Dataset entries
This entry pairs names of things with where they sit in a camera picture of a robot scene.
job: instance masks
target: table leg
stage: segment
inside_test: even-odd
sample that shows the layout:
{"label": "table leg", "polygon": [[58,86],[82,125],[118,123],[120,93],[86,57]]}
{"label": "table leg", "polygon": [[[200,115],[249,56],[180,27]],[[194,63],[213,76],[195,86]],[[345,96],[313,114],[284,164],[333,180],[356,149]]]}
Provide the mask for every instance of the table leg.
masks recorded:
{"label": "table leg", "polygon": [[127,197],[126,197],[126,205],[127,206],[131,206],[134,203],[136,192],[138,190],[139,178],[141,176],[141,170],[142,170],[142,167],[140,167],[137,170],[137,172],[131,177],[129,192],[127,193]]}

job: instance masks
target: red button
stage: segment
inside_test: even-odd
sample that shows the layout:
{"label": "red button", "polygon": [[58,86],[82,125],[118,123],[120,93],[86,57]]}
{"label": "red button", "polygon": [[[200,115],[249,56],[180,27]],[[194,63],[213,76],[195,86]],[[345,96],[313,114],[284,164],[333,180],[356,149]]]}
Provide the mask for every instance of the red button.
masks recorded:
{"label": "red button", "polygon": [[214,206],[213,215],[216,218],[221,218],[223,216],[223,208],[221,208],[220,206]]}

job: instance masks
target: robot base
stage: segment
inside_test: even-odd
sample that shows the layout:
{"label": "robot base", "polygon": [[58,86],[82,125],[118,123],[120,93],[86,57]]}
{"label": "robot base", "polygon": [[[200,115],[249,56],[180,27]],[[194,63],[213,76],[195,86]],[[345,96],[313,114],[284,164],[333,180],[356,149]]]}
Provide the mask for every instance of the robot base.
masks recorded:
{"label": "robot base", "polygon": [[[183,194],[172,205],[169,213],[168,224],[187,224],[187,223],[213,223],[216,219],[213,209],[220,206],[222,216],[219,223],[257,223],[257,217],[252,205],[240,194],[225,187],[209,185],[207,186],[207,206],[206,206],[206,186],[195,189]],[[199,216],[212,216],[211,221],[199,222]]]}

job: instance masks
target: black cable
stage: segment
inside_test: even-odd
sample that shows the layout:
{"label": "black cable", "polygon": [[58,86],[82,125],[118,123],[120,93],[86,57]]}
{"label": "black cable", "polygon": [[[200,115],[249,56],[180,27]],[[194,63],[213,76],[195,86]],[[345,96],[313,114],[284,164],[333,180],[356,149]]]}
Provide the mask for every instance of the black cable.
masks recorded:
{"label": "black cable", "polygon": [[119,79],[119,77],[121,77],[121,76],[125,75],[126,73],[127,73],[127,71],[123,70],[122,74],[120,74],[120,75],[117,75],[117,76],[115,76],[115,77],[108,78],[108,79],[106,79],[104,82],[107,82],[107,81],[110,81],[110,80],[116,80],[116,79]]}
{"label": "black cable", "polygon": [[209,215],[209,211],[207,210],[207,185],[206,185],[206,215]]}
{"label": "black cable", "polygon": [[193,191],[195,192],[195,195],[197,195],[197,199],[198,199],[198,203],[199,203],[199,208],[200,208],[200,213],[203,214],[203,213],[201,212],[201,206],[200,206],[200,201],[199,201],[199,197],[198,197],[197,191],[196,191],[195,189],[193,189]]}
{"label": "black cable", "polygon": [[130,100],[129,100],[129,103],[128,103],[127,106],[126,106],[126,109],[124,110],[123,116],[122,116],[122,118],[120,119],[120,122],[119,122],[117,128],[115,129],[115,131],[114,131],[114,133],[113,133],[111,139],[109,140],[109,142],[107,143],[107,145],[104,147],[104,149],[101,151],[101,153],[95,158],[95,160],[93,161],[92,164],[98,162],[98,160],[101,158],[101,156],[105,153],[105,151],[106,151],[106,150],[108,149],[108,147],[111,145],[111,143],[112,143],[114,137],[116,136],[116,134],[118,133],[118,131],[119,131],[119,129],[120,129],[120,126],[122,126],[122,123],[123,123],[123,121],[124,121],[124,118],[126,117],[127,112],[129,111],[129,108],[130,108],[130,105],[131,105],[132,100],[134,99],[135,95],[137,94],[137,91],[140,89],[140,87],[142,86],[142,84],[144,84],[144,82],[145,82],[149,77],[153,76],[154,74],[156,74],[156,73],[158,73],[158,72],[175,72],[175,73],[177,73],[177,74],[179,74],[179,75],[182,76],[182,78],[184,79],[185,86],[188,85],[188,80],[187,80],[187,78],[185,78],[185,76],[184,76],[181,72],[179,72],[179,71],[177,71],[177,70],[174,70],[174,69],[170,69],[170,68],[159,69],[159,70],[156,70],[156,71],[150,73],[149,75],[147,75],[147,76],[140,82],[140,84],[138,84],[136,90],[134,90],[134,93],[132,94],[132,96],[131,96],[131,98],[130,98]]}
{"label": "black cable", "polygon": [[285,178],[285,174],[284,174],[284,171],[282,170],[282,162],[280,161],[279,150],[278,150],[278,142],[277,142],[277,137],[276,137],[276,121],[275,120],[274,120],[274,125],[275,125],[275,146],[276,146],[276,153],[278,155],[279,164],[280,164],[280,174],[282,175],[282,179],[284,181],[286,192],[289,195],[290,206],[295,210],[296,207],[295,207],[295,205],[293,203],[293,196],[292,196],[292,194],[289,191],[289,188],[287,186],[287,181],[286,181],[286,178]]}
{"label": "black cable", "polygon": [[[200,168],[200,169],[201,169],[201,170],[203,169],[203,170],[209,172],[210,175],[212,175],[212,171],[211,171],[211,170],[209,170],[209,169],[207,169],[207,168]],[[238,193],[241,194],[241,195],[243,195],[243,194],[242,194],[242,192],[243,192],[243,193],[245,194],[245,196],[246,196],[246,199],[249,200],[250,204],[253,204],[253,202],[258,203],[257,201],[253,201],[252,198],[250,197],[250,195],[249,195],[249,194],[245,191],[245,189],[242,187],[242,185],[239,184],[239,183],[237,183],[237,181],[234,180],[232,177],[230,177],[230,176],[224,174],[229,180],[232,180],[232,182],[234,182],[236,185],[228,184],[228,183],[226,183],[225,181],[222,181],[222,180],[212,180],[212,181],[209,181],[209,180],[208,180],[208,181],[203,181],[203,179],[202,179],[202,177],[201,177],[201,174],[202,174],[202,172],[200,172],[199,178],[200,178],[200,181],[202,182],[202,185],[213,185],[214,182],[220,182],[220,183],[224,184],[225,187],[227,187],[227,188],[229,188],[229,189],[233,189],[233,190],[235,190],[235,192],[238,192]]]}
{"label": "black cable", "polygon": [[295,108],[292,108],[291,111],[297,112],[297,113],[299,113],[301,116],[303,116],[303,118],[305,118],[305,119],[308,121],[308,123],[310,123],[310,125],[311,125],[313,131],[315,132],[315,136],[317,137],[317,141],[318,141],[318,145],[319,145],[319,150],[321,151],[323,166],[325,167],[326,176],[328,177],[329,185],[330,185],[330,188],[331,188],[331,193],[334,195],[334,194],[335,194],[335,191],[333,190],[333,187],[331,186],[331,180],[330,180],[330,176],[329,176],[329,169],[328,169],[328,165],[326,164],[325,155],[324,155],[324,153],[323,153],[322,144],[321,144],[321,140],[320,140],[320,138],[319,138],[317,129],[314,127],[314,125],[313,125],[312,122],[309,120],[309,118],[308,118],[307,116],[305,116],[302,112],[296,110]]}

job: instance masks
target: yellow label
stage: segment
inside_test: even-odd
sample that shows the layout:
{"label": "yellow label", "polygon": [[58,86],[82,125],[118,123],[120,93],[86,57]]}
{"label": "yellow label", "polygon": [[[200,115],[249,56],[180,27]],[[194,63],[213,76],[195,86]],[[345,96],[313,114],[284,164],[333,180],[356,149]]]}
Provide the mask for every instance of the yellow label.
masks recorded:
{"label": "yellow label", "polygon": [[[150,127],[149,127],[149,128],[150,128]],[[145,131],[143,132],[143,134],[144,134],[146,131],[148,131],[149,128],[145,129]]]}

*REQUIRED WORK*: Return, please, the lines of the data from the first through the line containing "Provide the mask for every instance of the red", both kept, exactly as they stand and nothing more.

*SOLUTION FOR THIS PROBLEM*:
This entry pairs names of things with where they sit in a camera picture of a robot scene.
job: instance masks
target: table leg
stage: segment
inside_test: even-odd
sample that shows the layout:
{"label": "table leg", "polygon": [[58,86],[82,125],[118,123],[120,93],[86,57]]}
{"label": "table leg", "polygon": [[[200,115],[249,56],[180,27]],[[194,63],[213,76],[195,86]],[[345,96],[313,114],[284,164],[333,180],[356,149]]]}
Provide the mask for every instance of the table leg.
masks recorded:
{"label": "table leg", "polygon": [[127,197],[126,197],[126,205],[127,206],[131,206],[134,203],[136,192],[138,190],[139,178],[141,176],[141,170],[142,170],[142,167],[140,167],[137,170],[137,172],[131,177],[129,192],[127,193]]}

job: instance masks
target: red button
stage: segment
inside_test: even-odd
sample that shows the layout:
{"label": "red button", "polygon": [[58,86],[82,125],[118,123],[120,93],[86,57]]}
{"label": "red button", "polygon": [[[200,115],[249,56],[180,27]],[[194,63],[213,76],[195,86]],[[345,96],[313,114],[284,164],[333,180],[356,149]]]}
Provide the mask for every instance of the red button.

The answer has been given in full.